How bloom filters work

Alexey · January 28, 2024, 5:42am

This is a side effect, not the goal. Technically you can remove it, but if there would be need to restore it - your node will be disqualified.

snorkel · January 28, 2024, 6:03am

What’s the difference if the piece remains in place or is moved to trash? It is still there and can be used. If the sat needs it, the node will find it, remove the expiration time and the piece remains.
For the payment part… the node would know to make the difference; it will count the good pieces in “storage used” and marked pieces in “trash”. So it will show you on the dashboard both, like now. The satellites know what to pay for, like now. You won’t see them in different folders like now, but who realy stais and counts files in Trash anyways? And even now we have a big difference between sats and nodes, and we are not payed for the difference?
So what will change in the payment scheme? Nothing!

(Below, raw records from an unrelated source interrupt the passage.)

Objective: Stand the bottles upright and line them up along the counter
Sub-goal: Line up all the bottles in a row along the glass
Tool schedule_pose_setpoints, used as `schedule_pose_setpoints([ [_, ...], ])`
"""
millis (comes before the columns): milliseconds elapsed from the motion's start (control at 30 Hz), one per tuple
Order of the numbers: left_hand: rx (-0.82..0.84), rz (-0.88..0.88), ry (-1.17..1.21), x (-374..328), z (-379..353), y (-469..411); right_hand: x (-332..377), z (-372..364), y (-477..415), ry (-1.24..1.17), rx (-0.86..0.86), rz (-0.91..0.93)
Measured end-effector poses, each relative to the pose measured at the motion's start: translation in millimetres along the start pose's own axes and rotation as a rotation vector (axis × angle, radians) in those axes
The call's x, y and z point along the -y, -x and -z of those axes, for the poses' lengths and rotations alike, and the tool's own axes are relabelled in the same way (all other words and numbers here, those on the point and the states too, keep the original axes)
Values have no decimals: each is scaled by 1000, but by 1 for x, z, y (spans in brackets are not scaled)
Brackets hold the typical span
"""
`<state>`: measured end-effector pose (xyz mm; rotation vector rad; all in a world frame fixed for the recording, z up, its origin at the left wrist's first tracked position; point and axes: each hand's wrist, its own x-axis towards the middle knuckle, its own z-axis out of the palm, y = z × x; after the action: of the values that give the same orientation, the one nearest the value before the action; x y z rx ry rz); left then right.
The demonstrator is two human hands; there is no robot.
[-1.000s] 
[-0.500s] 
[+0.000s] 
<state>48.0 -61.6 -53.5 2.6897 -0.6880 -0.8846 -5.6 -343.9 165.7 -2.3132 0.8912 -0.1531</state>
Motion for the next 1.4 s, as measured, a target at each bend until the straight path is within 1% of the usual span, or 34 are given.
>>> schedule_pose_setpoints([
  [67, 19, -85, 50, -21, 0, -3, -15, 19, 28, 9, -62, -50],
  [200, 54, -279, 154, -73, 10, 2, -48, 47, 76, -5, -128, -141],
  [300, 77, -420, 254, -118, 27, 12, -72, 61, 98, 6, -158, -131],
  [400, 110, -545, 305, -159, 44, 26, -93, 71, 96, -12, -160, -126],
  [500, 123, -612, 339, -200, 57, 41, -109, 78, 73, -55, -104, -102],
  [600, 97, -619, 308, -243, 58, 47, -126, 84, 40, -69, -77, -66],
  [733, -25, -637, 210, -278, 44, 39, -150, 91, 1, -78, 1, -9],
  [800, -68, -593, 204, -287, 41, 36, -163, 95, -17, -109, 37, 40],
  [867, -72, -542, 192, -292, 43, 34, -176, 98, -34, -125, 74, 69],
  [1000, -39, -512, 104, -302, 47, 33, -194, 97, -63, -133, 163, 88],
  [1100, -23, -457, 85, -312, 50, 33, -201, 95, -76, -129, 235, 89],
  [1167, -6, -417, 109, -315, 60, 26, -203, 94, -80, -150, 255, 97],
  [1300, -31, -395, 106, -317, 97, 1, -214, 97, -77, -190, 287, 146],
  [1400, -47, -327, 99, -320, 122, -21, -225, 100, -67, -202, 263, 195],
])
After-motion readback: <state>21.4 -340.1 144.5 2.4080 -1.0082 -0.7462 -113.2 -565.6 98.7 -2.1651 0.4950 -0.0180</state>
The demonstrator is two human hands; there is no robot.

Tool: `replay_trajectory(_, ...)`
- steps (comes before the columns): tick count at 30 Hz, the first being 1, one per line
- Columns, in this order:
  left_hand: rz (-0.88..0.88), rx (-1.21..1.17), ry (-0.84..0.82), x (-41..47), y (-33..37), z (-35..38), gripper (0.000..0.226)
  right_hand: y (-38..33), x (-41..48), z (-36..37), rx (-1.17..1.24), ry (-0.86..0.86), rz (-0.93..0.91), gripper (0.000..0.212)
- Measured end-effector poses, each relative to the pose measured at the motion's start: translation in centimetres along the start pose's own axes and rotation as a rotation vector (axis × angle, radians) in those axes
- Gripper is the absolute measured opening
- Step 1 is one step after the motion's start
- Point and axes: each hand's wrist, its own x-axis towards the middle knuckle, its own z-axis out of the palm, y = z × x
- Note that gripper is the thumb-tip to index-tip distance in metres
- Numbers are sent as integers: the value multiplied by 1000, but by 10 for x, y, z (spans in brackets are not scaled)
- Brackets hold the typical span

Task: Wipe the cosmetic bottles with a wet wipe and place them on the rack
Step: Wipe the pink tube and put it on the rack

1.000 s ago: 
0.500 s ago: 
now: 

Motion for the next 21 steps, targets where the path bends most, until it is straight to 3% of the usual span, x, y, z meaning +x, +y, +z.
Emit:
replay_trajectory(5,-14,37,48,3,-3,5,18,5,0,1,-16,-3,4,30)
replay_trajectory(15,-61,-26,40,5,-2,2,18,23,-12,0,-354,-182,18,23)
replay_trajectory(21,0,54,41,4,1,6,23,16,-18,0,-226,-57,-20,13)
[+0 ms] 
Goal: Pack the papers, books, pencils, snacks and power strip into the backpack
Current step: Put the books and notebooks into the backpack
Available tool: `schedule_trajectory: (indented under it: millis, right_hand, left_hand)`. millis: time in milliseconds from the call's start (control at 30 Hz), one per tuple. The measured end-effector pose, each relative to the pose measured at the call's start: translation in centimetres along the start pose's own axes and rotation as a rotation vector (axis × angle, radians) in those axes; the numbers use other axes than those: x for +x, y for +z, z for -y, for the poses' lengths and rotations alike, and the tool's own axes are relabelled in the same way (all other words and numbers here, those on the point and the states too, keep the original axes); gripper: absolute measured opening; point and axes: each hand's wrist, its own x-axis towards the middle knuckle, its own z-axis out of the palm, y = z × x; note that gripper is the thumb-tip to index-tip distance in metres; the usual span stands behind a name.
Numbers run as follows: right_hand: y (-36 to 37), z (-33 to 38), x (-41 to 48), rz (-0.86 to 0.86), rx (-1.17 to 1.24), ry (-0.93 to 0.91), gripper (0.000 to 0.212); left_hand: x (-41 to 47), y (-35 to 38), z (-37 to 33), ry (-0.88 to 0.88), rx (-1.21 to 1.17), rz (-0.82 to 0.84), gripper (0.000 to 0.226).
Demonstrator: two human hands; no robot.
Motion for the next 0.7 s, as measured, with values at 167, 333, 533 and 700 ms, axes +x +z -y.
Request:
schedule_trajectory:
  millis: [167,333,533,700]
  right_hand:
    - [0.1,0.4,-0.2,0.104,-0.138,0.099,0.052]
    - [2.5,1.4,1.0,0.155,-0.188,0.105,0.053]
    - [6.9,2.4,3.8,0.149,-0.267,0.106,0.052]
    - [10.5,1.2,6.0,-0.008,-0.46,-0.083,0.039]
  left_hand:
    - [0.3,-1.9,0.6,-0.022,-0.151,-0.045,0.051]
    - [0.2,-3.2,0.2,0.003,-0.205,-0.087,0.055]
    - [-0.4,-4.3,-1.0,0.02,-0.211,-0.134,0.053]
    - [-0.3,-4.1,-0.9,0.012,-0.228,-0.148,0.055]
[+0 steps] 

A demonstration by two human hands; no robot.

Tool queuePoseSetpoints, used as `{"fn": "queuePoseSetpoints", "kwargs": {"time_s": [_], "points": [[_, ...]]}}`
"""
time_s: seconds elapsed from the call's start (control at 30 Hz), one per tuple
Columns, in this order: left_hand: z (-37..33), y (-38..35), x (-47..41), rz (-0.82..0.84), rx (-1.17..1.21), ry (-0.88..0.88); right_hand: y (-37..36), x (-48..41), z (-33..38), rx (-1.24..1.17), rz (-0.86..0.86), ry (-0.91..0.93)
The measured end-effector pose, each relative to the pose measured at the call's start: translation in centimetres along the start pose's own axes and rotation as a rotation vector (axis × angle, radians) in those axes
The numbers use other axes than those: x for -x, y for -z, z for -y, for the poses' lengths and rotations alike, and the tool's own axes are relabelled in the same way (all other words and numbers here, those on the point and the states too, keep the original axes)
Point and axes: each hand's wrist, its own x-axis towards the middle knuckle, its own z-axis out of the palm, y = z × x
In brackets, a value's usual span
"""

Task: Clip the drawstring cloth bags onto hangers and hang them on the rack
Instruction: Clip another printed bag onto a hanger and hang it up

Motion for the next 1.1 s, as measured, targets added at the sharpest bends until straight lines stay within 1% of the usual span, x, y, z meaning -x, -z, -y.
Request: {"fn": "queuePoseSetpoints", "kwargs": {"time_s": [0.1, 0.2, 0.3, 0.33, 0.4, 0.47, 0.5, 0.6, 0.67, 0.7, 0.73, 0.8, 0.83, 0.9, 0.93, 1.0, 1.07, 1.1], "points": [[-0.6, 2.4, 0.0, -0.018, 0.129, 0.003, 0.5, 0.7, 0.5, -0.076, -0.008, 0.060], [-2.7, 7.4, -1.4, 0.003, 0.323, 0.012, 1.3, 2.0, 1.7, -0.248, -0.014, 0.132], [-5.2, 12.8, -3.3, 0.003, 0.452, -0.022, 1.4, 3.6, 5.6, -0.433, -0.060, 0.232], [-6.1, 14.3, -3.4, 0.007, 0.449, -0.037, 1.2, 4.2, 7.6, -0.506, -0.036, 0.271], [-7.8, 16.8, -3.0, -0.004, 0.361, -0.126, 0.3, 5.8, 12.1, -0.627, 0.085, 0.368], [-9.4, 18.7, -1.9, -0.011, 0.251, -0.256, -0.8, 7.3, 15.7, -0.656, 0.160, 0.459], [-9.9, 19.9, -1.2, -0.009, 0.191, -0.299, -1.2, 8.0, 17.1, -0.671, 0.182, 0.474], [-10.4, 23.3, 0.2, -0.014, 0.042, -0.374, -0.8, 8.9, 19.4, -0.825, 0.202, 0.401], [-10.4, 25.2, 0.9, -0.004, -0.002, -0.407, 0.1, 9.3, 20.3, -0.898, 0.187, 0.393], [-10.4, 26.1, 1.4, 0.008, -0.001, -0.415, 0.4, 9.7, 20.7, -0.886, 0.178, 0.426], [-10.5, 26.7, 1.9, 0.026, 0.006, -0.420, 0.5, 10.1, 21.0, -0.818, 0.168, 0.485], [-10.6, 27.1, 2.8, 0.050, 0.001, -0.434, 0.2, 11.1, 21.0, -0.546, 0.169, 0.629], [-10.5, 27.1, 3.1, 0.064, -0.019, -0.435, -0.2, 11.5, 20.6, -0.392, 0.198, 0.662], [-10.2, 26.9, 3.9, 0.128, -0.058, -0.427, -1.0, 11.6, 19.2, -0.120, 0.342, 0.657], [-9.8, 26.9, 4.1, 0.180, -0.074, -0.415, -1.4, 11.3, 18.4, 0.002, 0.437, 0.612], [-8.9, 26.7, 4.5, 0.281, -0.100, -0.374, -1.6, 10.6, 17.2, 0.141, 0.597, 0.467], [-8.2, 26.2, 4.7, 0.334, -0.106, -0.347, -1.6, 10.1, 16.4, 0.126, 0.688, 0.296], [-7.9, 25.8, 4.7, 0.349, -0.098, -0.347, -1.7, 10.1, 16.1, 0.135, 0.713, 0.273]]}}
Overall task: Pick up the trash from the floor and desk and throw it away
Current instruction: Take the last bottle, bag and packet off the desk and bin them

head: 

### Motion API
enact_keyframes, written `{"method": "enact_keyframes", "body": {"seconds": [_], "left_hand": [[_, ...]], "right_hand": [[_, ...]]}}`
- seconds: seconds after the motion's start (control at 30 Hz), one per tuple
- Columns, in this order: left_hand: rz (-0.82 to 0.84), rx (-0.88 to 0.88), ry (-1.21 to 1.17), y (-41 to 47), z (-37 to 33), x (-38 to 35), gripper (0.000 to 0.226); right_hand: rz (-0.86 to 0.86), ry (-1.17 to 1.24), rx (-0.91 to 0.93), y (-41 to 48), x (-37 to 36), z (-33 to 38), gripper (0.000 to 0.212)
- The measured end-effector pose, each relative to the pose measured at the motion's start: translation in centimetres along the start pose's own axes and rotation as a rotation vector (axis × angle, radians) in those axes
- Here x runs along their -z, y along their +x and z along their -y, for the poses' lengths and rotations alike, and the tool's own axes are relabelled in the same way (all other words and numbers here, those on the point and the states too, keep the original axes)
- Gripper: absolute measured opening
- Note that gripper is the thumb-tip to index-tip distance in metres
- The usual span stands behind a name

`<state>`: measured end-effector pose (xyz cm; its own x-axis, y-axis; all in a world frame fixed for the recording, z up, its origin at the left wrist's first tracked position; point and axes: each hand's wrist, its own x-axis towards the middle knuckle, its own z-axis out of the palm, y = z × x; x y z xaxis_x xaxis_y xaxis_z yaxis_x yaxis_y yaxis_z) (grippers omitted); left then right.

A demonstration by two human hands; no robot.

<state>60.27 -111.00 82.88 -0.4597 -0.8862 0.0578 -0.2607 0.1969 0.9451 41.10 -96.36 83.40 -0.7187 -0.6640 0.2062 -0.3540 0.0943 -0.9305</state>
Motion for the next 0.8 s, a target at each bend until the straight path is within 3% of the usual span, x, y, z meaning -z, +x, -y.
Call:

Alexey · January 28, 2024, 6:17am

You need to store the expiration date somewhere. The moving to the trash is an easy one - you may just check the last modification date and compare with the current date, fast and simple.
Of course, you may also use a header of each piece, but this is mean, that each piece must be modified, but since it has a signature - this invalidate it. The other way is to store in the database… Ok, and if the database is corrupted, these pieces will be never removed.
So, the chore for the Trash is another trade off between the durability and speed.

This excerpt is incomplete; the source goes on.